§ **Exercise prompt**: The expected output is the data itself, duplicated in full.

─── Given material

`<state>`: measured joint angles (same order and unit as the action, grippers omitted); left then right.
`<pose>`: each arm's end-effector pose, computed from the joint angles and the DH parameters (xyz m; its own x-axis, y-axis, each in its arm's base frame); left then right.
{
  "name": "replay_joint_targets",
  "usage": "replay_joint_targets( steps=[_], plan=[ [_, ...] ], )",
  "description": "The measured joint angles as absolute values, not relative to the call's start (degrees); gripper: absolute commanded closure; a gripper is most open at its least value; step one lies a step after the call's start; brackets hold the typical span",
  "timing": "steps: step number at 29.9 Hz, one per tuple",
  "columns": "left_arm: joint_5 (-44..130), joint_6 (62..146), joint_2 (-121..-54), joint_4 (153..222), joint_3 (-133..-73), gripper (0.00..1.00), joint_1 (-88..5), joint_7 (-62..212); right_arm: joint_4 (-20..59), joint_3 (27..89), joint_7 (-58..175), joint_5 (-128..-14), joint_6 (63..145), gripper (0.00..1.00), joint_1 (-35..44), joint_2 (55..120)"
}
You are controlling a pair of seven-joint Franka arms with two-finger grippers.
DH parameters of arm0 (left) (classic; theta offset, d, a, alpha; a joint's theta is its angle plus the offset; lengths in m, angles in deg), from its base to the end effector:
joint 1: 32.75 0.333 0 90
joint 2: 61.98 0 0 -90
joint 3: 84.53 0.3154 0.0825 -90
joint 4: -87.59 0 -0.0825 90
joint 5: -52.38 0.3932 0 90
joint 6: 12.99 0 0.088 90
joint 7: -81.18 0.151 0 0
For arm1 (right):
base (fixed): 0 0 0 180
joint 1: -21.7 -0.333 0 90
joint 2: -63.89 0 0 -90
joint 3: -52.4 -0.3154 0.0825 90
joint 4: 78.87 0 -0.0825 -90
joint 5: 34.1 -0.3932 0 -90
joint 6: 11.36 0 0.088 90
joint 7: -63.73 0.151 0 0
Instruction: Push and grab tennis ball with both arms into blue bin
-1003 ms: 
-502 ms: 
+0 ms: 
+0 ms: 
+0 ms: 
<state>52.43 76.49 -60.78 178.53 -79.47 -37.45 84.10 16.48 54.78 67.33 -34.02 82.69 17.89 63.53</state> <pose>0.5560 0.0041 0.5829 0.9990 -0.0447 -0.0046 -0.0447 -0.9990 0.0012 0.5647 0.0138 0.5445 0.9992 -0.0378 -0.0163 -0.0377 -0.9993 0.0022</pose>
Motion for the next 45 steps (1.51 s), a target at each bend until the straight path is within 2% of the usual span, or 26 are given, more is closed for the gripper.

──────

§ **Expected answer**:
`<state>`: measured joint angles (same order and unit as the action, grippers omitted); left then right.
`<pose>`: each arm's end-effector pose, computed from the joint angles and the DH parameters (xyz m; its own x-axis, y-axis, each in its arm's base frame); left then right.
{
  "name": "replay_joint_targets",
  "usage": "replay_joint_targets( steps=[_], plan=[ [_, ...] ], )",
  "description": "The measured joint angles as absolute values, not relative to the call's start (degrees); gripper: absolute commanded closure; a gripper is most open at its least value; step one lies a step after the call's start; brackets hold the typical span",
  "timing": "steps: step number at 29.9 Hz, one per tuple",
  "columns": "left_arm: joint_5 (-44..130), joint_6 (62..146), joint_2 (-121..-54), joint_4 (153..222), joint_3 (-133..-73), gripper (0.00..1.00), joint_1 (-88..5), joint_7 (-62..212); right_arm: joint_4 (-20..59), joint_3 (27..89), joint_7 (-58..175), joint_5 (-128..-14), joint_6 (63..145), gripper (0.00..1.00), joint_1 (-35..44), joint_2 (55..120)"
}
You are controlling a pair of seven-joint Franka arms with two-finger grippers.
DH parameters of arm0 (left) (classic; theta offset, d, a, alpha; a joint's theta is its angle plus the offset; lengths in m, angles in deg), from its base to the end effector:
joint 1: 32.75 0.333 0 90
joint 2: 61.98 0 0 -90
joint 3: 84.53 0.3154 0.0825 -90
joint 4: -87.59 0 -0.0825 90
joint 5: -52.38 0.3932 0 90
joint 6: 12.99 0 0.088 90
joint 7: -81.18 0.151 0 0
For arm1 (right):
base (fixed): 0 0 0 180
joint 1: -21.7 -0.333 0 90
joint 2: -63.89 0 0 -90
joint 3: -52.4 -0.3154 0.0825 90
joint 4: 78.87 0 -0.0825 -90
joint 5: 34.1 -0.3932 0 -90
joint 6: 11.36 0 0.088 90
joint 7: -63.73 0.151 0 0
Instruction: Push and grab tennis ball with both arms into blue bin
-1003 ms: 
-502 ms: 
+0 ms: 
+0 ms: 
+0 ms: 
<state>52.43 76.49 -60.78 178.53 -79.47 -37.45 84.10 16.48 54.78 67.33 -34.02 82.69 17.89 63.53</state> <pose>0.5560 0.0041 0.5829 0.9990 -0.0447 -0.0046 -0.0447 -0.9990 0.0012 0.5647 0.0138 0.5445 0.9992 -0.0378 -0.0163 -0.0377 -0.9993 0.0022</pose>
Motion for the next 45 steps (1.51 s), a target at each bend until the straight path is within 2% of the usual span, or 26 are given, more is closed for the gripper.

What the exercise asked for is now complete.